The media didn’t exactly pretend this wasn’t the case, as they frequently spoke of her race, sexual orientation, gender, and immigrant status to highly the “historic nature” of someone like her taking such a prominent White House role.
Of course, it was quickly evident that she was not well-suited for the job. She was often ill-prepared for briefings, evaded questions, and notoriously relied heavily on her notes to respond to questions, sometimes providing unrelated answers. Less than two weeks into her tenure, the White House had to bring in then-Pentagon spokesman John Kirby to babysit her. She’s only marginally improved, but she’s still evading questions, and Kirby is still helping her out on occasion.
Just this week, they held a joint briefing where they both infamously deflected questions about Hunter Biden and Joe Biden’s bribery scandal, prompting a rarely seen effort by multiple reporters in the liberal press corp to squeeze an answer out of her on an issue so damaging to Biden — a WhatsApp text conversation in which Hunter Biden threatened his Chinese business partner Henry Zhao while invoking his father’s name.

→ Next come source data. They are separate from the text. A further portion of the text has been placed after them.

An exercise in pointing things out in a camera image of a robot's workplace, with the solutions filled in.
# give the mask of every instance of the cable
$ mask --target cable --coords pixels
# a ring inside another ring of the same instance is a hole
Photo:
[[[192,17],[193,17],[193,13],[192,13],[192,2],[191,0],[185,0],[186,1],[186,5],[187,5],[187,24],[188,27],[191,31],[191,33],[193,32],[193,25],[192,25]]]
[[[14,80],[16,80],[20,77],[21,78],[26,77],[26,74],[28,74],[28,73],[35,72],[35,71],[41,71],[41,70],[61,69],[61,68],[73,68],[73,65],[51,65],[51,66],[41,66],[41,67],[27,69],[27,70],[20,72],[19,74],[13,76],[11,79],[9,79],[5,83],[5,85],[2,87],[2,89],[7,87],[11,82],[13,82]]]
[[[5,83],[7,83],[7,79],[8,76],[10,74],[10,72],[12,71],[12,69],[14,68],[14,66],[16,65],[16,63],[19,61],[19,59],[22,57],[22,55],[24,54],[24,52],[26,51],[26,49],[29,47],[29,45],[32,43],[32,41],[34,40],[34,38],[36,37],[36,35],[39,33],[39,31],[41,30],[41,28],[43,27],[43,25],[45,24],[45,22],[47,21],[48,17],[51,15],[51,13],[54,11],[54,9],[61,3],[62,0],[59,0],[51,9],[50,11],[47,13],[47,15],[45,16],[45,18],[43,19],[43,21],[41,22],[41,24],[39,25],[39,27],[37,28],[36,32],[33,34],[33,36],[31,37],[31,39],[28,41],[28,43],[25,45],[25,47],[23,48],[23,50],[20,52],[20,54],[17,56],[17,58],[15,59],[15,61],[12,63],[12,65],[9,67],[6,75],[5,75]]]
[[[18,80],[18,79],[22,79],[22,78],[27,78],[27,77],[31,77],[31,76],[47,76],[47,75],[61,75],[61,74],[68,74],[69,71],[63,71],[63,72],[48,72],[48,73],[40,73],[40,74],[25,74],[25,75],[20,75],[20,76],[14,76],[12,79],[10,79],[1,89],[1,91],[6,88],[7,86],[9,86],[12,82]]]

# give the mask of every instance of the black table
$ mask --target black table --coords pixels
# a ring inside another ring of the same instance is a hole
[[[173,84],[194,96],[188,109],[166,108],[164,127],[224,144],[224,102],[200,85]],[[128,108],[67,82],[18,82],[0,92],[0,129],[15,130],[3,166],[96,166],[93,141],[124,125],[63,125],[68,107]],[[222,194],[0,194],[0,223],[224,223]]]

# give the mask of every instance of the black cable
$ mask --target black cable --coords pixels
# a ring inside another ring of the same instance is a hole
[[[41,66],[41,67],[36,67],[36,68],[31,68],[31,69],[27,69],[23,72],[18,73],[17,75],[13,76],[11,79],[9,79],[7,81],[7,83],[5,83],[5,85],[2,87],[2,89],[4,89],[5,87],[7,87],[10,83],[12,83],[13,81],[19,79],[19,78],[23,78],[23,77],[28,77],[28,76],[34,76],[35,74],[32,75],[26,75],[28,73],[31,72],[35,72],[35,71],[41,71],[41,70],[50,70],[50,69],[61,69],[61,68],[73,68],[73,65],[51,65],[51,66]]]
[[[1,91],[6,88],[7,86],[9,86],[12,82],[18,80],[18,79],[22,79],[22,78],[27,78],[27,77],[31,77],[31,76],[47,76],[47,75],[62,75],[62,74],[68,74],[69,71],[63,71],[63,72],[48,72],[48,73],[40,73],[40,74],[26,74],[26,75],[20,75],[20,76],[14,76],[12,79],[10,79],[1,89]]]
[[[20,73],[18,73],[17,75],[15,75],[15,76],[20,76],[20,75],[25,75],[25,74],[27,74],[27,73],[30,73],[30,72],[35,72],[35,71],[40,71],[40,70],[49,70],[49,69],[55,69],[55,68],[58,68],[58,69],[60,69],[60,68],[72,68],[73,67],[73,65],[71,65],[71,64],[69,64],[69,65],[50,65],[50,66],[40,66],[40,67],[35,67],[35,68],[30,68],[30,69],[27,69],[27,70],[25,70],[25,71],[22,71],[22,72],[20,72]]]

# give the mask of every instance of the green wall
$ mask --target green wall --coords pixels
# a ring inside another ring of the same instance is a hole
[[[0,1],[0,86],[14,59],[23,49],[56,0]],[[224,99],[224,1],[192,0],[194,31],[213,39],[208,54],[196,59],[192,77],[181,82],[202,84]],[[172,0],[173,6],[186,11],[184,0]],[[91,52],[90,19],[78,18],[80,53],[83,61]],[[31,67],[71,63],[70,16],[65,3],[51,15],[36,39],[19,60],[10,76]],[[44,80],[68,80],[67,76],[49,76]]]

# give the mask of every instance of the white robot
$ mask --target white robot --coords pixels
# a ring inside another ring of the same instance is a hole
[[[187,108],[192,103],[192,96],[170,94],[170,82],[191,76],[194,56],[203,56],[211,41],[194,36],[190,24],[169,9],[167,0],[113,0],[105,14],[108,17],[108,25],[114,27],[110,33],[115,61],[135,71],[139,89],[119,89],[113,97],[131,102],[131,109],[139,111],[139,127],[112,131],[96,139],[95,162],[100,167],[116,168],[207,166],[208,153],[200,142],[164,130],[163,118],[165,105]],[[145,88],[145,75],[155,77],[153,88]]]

Related: Photo From Hunter Biden’s Laptop Corroborates Bribery Claims From Whistleblower
It was a sight to behold — perhaps an indication that the media might actually pay attention to Biden’s plethora of scandals. When James Rosen of Newsmax failed to get either Kirby or Jean-Pierre to answer his question, Peter Baker of The New York Times tapped in. “Can I follow up on that? So Kirby wouldn’t answer James’ question though, are you gonna answer the question? It’s not an unreasonable question to ask when the president of the United States was involved, as this message seems to suggest, in some sort of coercive conversation for business dealings by his son. Is that something? If he wasn’t, maybe you should tell us.”
Jean-Pierre went right into boilerplate, claiming that Kirby had effectively answered the question — which wasn’t true — and insisting she didn’t have anything more to share. That’s when Steven Nelson of the New York Post chimed in; then more reporters tried ever so desperately just to get an answer. While it was impressive to the media doing its job for a change, the sheer disdain Jean-Pierre displayed for the media for doing its job was loud and clear. Donald Trump often chided the media for its bias, but he routinely made himself accessible to the media and answered their questions. Jean-Pierre seemingly refused to answer the media’s efforts to get an answer because she couldn’t.

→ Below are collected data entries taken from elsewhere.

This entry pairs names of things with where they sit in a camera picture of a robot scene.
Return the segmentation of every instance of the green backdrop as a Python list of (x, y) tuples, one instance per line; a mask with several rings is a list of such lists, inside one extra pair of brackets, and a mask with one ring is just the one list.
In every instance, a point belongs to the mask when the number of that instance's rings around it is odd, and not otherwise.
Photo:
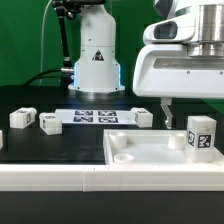
[[(40, 72), (41, 25), (49, 0), (1, 2), (0, 85), (20, 85)], [(153, 0), (107, 0), (105, 7), (117, 22), (116, 59), (122, 67), (122, 84), (131, 89), (137, 54), (143, 47), (146, 26), (160, 20)], [(73, 62), (80, 54), (80, 19), (66, 21)], [(44, 70), (62, 66), (62, 50), (56, 13), (49, 9), (45, 29)], [(44, 80), (42, 85), (59, 85)], [(224, 112), (223, 101), (208, 101)]]

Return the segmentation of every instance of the white plastic tray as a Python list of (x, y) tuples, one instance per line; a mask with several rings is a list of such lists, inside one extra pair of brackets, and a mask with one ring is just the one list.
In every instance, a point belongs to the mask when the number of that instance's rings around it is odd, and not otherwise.
[[(187, 159), (184, 150), (168, 147), (170, 136), (182, 135), (186, 131), (155, 131), (155, 130), (105, 130), (104, 153), (107, 165), (201, 165)], [(120, 161), (115, 161), (117, 155), (124, 155)], [(224, 162), (224, 156), (215, 148), (213, 163)]]

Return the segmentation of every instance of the warning label sticker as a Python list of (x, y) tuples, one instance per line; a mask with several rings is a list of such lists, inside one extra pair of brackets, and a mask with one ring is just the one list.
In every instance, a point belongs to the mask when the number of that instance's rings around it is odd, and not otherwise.
[(101, 54), (100, 50), (98, 50), (94, 55), (93, 61), (104, 61), (103, 55)]

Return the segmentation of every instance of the white cube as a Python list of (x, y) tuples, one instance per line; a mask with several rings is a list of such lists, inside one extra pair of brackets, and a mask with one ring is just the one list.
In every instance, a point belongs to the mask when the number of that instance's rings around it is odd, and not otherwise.
[(41, 113), (40, 128), (47, 135), (57, 135), (62, 133), (62, 121), (54, 113)]
[(212, 162), (216, 120), (208, 116), (189, 116), (185, 153), (193, 162)]
[(35, 121), (35, 108), (20, 108), (9, 115), (10, 128), (24, 129)]
[(145, 108), (132, 108), (135, 113), (135, 121), (140, 128), (151, 128), (153, 122), (153, 114)]
[(3, 137), (2, 137), (2, 131), (0, 131), (0, 149), (3, 147)]

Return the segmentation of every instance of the black table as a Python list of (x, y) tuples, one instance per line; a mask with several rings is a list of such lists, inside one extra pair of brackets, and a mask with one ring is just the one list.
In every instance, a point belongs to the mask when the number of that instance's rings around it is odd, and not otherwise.
[[(157, 98), (126, 96), (87, 101), (59, 87), (0, 87), (1, 164), (105, 164), (104, 129), (140, 129), (126, 125), (63, 125), (63, 134), (47, 136), (36, 122), (24, 130), (9, 129), (9, 113), (35, 107), (55, 109), (130, 110), (144, 107), (154, 114), (153, 129), (165, 129)], [(187, 116), (208, 115), (218, 121), (216, 147), (224, 149), (223, 115), (201, 100), (178, 99), (171, 107), (176, 129), (186, 129)], [(1, 223), (213, 223), (224, 222), (224, 192), (0, 192)]]

Karine Jean-Pierre has never been a great liar, and while I can imagine that trying to explain away that conversation would be difficult, again, she should have been prepared for it. I’ve seen many times a conservative network’s reporter get the runaround before she would move on to another reporter, but seeing multiple reporters united in trying to get her to provide an explanation for the incriminating text conversation showed just how easily Jean-Pierre can choke at the podium.
I have no desire to give the Biden administration advice, but it seems increasingly obvious that Jean-Pierre’s usefulness has expired.